_ACTION ITEM_
Could you copy the lines below exactly, leaving none out?

_SOURCE DATA_
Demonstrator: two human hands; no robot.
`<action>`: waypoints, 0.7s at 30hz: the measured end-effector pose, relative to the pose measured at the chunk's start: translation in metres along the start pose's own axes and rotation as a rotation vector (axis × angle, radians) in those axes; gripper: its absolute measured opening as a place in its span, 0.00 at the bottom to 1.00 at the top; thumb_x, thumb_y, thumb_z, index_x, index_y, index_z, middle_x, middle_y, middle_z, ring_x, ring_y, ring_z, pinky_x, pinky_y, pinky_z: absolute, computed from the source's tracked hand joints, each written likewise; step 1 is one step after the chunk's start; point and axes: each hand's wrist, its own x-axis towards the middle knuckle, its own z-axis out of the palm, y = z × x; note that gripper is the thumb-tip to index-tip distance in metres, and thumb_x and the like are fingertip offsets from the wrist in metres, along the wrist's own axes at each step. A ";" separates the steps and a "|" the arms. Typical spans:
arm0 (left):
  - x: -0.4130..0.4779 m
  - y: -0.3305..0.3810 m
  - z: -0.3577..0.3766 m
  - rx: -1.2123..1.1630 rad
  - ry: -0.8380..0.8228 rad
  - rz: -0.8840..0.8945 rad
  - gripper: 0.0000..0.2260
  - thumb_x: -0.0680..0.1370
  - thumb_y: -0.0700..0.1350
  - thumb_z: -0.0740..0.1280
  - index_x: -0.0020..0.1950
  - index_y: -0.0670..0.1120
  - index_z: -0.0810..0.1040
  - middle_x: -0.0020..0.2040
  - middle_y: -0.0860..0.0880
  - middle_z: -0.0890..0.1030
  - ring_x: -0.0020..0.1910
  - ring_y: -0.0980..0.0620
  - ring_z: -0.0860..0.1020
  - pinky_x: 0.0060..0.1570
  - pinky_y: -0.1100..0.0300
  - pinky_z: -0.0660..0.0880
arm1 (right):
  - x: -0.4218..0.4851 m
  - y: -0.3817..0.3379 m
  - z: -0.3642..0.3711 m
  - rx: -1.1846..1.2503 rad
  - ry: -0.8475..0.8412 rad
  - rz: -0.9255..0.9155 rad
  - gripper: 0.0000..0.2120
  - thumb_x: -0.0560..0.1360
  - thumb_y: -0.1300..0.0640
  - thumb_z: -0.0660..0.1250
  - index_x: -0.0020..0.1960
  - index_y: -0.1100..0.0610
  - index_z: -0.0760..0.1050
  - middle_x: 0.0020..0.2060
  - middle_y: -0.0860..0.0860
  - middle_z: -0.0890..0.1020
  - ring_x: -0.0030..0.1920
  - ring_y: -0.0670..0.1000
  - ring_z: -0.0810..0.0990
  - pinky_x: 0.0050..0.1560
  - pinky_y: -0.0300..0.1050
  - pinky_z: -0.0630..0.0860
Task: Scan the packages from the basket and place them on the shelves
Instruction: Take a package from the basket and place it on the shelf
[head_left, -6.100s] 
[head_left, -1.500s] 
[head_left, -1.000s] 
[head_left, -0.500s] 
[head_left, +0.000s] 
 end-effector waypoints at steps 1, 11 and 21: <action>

_REPLY_
Demonstrator: two human hands; no robot.
`<action>`: waypoints, 0.7s at 30hz: the measured end-effector pose, relative to the pose measured at the chunk's start: translation in metres along the start pose's own axes and rotation as a rotation vector (axis × angle, radians) in those axes; gripper: its absolute measured opening as a place in its span, 0.00 at the bottom to 1.00 at the top; thumb_x, thumb_y, thumb_z, index_x, index_y, index_z, middle_x, middle_y, middle_z, ring_x, ring_y, ring_z, pinky_x, pinky_y, pinky_z: absolute, computed from the source's tracked hand joints, each written likewise; step 1 is one step after the chunk's start; point and axes: each hand's wrist, its own x-axis towards the middle knuckle, its own z-axis out of the palm, y = z × x; note that gripper is the thumb-tip to index-tip distance in metres, and thumb_x and the like are fingertip offsets from the wrist in metres, along the wrist's own axes at each step. A ";" separates the steps and a "|" the arms. Typical spans:
arm0 (left):
  - x: -0.4130..0.4779 m
  - y: -0.3305..0.3810 m
  - z: -0.3577..0.3766 m
  - rx: -1.2123..1.1630 rad
  - ry: -0.8380..0.8228 rad
  - rz: -0.8840..0.8945 rad
  - gripper: 0.0000..0.2260
  - thumb_x: -0.0680..0.1370
  - thumb_y: -0.0700..0.1350
  - thumb_z: -0.0740..0.1280
  - index_x: -0.0020..0.1950
  - index_y: -0.0670..0.1120
  - index_z: -0.0810..0.1040
  - middle_x: -0.0020..0.2040
  - middle_y: -0.0860..0.0880
  - middle_z: -0.0890..0.1030
  - ring_x: -0.0020..0.1910
  - ring_y: -0.0980..0.0620
  - ring_z: -0.0860..0.1020
  - pinky_x: 0.0060..0.1570
  - pinky_y: -0.1100..0.0300
  - pinky_z: -0.0660..0.0880
arm1 (right):
  - x: -0.4218..0.4851 m
  - y: -0.3817..0.3379 m
  - z: -0.3642..0.3711 m
  - rx: -1.1846..1.2503 rad
  - ry: -0.8475..0.8412 rad
  - rz: -0.9255..0.9155 rad
  - gripper: 0.0000..0.2120
  - thumb_x: -0.0560..0.1360
  - thumb_y: -0.1300..0.0640
  - thumb_z: -0.0660..0.1250
  - index_x: -0.0020..0.1960
  - index_y: -0.1100..0.0610
  - index_z: -0.0760..0.1050
  - middle_x: 0.0020..0.2060
  - middle_y: -0.0860..0.0860
  - middle_z: -0.0890..0.1020
  - ring_x: -0.0030..0.1920
  - ring_y: -0.0670..0.1000
  - ring_z: -0.0810..0.0990
  - pinky_x: 0.0050..0.1560
  - pinky_y: -0.0300..0.1050
  - pinky_z: -0.0630..0.0860
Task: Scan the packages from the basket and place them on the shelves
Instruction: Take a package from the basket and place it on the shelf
[head_left, -6.100s] 
[head_left, -1.500s] 
[head_left, -1.000s] 
[head_left, -0.500s] 
[head_left, +0.000s] 
 end-effector waypoints at steps 1, 11 and 21: <action>

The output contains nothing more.